Durante vinte e cinco anos, os Açores viveram uma aparente tranquilidade, à sombra do esforço produzido no período inicial – com as infraestruturas básicas concluídas -, e do reforço significativo dos apoios financeiros da União Europeia, resultado da vontade da União em promover o desenvolvimento harmónico de todas as suas regiões. Mas a falta da adopção de políticas estruturais na Região resultou no deficiente aproveitamento dos recursos disponibilizados pela Europa, mantendo os Açores nos níveis mais baixos do ‘ranking’ de desenvolvimento das regiões europeias. Foi, portanto, um período de sobrevivência autonómica, sem que se possa ter vislumbrado verdadeiros ganhos políticos, em nome do desenvolvimento económico e social dos Açores.
Temos agora a grande oportunidade para iniciar uma nova fase na vida dos açorianos, com uma nova liderança política, portadora de novas ideias e de um novo ímpeto governativo, e com a particular marca de resultar, pela primeira vez, de um programa político pluripartidário. José Manuel Bolieiro, o Presidente do Governo dos Açores, tem a missão de voltar a unir os açorianos, nas suas nove ilhas, e de construir novas vias de diálogo político, quer com os órgãos de soberania de Portugal, quer com as instituições da União Europeia, num processo fundado no princípio da subsidiariedade, reconhecido e afirmado pela Constituição portuguesa e pelos Tratados europeus.

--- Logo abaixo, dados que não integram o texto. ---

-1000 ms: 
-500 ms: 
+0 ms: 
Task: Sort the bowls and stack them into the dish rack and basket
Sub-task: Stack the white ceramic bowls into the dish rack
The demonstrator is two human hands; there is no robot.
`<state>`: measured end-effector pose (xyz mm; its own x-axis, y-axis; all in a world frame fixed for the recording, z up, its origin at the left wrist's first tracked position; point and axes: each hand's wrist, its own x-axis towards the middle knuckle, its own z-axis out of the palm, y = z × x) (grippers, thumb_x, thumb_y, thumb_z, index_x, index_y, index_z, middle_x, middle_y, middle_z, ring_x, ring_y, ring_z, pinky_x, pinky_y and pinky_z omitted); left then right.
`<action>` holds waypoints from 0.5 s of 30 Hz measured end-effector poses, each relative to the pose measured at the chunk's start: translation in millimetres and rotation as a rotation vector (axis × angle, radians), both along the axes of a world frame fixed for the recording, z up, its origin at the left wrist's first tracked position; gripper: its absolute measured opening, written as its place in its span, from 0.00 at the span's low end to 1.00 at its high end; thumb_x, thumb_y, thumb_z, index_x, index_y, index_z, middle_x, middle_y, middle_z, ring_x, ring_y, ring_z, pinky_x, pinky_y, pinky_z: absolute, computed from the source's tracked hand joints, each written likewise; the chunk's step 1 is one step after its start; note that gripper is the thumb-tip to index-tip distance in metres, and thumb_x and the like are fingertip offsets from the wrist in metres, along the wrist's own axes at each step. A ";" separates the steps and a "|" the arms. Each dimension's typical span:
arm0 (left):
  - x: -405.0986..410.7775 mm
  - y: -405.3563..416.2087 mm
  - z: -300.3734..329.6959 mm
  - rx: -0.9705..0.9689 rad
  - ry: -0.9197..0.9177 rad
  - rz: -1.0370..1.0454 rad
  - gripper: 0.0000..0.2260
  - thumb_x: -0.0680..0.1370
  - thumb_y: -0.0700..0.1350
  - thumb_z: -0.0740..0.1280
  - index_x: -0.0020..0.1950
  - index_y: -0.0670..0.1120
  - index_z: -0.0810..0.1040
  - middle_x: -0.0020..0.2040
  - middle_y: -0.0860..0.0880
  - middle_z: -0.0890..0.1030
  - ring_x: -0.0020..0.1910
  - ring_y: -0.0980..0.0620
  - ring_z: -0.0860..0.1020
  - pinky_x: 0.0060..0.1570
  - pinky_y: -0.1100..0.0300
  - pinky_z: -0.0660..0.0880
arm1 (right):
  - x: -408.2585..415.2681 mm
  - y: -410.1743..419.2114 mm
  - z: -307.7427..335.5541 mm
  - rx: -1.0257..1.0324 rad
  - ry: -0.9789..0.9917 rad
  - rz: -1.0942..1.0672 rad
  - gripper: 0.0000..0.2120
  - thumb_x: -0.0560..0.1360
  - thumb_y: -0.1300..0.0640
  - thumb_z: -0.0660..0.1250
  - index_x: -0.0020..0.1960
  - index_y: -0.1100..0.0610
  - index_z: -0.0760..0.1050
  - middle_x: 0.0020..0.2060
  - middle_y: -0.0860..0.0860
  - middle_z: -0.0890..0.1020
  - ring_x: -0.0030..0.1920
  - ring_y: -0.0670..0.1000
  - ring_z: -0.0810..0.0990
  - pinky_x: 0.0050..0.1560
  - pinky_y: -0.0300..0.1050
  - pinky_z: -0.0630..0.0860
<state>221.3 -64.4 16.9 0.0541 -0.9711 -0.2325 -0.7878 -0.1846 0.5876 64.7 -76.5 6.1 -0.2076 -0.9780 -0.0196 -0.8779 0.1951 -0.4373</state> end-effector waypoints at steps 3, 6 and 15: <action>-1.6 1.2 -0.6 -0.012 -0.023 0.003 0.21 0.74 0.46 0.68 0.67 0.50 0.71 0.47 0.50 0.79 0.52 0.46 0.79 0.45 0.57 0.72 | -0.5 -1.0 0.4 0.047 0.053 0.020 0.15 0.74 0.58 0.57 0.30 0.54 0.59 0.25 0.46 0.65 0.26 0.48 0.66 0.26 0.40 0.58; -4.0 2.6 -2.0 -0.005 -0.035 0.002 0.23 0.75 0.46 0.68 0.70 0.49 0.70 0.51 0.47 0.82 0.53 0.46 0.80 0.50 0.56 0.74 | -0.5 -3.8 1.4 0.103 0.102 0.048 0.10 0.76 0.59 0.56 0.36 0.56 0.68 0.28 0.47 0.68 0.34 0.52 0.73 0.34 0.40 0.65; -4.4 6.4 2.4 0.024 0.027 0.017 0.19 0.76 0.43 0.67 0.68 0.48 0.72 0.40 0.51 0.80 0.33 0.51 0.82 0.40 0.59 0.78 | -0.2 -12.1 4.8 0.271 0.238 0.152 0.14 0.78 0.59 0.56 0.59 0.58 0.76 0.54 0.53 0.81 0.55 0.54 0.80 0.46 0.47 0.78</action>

Os Açores são uma região ultraperiférica da União Europeia. Mas, para a Europa, também representamos uma centralidade. A centralidade atlântica, tão cara à dimensão geopolítica, que afirma a Europa no Mundo. Marcamos o limite ocidental do Velho Continente e esse limite é o elo essencial de ligação com as Américas e a África Atlântica. Retomamos, assim, uma missão histórica, valendo-nos dos meios que constroem o futuro.